**EXERCISE GOAL**
Please show all lines of the records that include "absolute".

[Stored data entries]
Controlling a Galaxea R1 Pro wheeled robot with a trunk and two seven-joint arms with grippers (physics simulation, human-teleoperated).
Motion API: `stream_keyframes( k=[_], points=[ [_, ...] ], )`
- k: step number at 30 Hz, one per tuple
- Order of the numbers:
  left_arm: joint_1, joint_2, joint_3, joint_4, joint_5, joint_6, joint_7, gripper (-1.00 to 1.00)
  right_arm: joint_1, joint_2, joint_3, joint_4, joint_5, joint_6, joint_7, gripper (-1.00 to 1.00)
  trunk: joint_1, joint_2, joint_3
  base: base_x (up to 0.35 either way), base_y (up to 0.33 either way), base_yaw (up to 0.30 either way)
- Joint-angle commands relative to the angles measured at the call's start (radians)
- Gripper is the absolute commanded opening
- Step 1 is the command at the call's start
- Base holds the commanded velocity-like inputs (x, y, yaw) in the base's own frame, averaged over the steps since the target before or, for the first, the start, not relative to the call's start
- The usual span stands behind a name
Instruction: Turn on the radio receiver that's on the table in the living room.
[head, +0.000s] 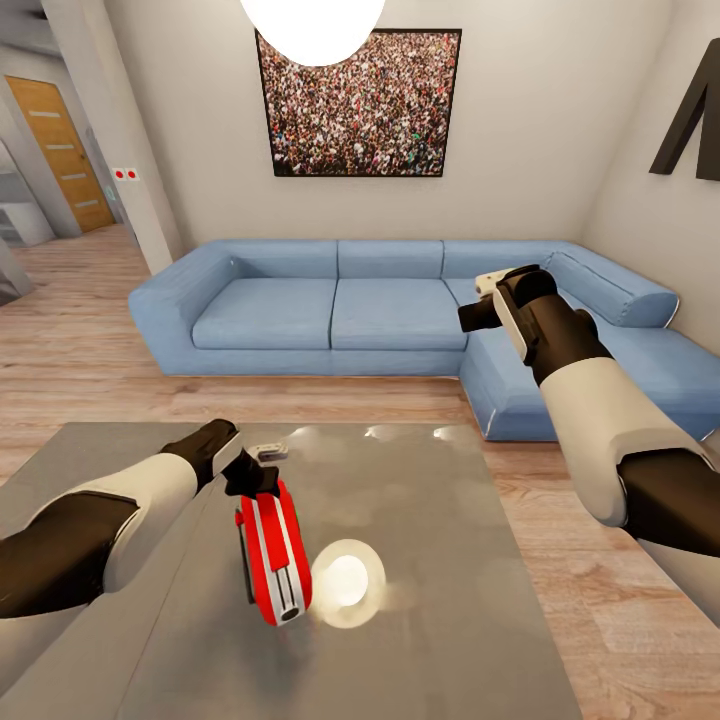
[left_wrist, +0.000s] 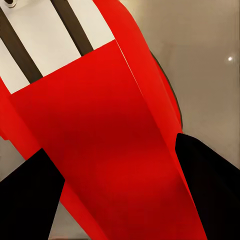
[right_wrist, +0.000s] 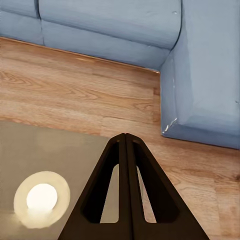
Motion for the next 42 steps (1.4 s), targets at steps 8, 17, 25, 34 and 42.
stream_keyframes(
  k=[8, 17, 25, 34, 42],
  points=[
    [0.009, -0.001, 0.003, 0.000, 0.003, 0.000, 0.000, -1.00, 0.000, 0.000, 0.000, 0.000, 0.000, 0.000, 0.000, -1.00, 0.000, 0.000, 0.000, 0.000, 0.000, 0.000],
    [0.017, -0.002, 0.003, 0.000, 0.003, -0.001, 0.000, -1.00, 0.000, 0.000, 0.000, 0.000, 0.000, 0.000, 0.000, -1.00, 0.000, 0.000, 0.000, 0.000, 0.000, 0.000],
    [0.027, -0.002, 0.003, 0.000, 0.003, -0.051, 0.000, -1.00, 0.000, -0.001, 0.000, 0.000, 0.001, 0.000, 0.000, -1.00, 0.000, 0.000, 0.000, 0.000, 0.000, 0.000],
    [0.040, -0.002, 0.003, 0.000, 0.003, -0.056, 0.000, -1.00, 0.000, -0.001, 0.000, 0.000, 0.001, 0.000, -0.001, -1.00, 0.000, 0.000, 0.000, 0.000, 0.000, 0.000],
    [0.048, -0.002, 0.003, 0.000, 0.003, -0.058, 0.000, -1.00, 0.000, -0.002, 0.000, 0.000, 0.001, 0.000, -0.001, -1.00, 0.000, 0.000, 0.000, 0.000, 0.000, 0.000]
  ],
)
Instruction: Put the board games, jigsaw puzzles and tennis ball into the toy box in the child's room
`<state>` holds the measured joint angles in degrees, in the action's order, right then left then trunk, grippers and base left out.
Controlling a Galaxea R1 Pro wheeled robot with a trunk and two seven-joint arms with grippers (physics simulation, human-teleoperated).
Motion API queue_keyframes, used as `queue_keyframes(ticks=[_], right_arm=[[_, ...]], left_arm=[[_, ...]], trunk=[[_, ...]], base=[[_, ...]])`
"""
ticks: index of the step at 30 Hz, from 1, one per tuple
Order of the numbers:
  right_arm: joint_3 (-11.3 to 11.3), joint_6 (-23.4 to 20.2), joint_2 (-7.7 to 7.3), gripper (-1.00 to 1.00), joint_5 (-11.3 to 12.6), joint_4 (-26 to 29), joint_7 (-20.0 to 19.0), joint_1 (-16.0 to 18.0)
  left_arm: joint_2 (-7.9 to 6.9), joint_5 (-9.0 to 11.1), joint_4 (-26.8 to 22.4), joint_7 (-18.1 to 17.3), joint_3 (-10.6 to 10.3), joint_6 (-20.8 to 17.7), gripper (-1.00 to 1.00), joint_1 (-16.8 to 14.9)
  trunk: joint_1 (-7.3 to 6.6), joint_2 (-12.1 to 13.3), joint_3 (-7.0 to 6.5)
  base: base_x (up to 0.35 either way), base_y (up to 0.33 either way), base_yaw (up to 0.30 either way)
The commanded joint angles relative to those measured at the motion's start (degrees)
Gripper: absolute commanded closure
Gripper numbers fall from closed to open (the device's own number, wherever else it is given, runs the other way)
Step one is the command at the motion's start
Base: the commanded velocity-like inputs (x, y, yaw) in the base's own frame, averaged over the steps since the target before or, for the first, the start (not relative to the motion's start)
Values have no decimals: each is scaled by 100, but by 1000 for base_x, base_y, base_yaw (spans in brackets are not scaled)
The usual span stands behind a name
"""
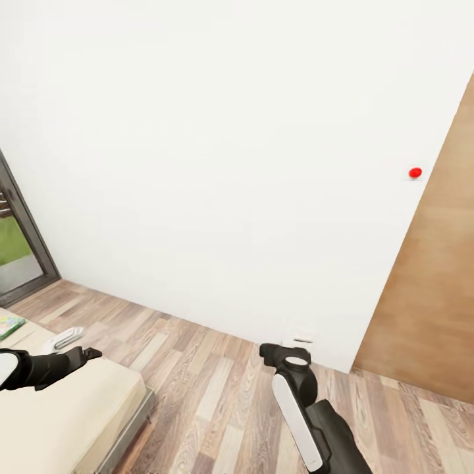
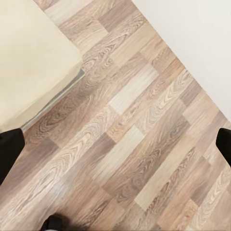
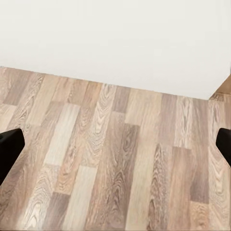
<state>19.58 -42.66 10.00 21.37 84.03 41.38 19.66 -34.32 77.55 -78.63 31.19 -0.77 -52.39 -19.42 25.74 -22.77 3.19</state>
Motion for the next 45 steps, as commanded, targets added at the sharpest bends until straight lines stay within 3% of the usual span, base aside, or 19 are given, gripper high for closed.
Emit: queue_keyframes(ticks=[1,5,16,19,20,23,30,45], right_arm=[[58,-12,0,-100,48,-2,85,7],[215,-8,0,-100,50,-29,158,10],[301,32,0,-100,32,-19,113,8],[485,50,0,-100,25,-5,103,4],[781,124,0,-100,48,-16,99,3],[880,159,0,-100,56,-17,99,2],[938,383,0,-100,60,-26,91,2],[943,403,0,-100,59,-27,89,2]], left_arm=[[-3,59,-3,60,-7,-3,-100,-9],[-2,59,-3,62,2,7,-100,-9],[2,59,-3,63,-18,35,-100,-9],[2,59,-3,63,-15,36,-100,-9],[4,59,-3,63,-12,36,-100,-9],[3,59,-3,63,-11,36,-100,-9],[4,59,-3,64,-40,36,-100,-9],[4,59,-3,69,-53,36,-100,-9]], trunk=[[4,-14,19],[4,-14,40],[4,-14,100],[4,-14,109],[4,-14,110],[4,-14,111],[4,-14,107],[4,-14,105]], base=[[1,-1,272],[22,-9,264],[207,-91,252],[257,-112,106],[259,-113,18],[259,-114,9],[245,-175,67],[52,-108,282]])
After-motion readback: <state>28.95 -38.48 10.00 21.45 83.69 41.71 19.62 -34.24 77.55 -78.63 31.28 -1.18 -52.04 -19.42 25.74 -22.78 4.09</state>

**EXERCISE SOLUTION**
- Gripper is the absolute commanded opening
Gripper: absolute commanded closure

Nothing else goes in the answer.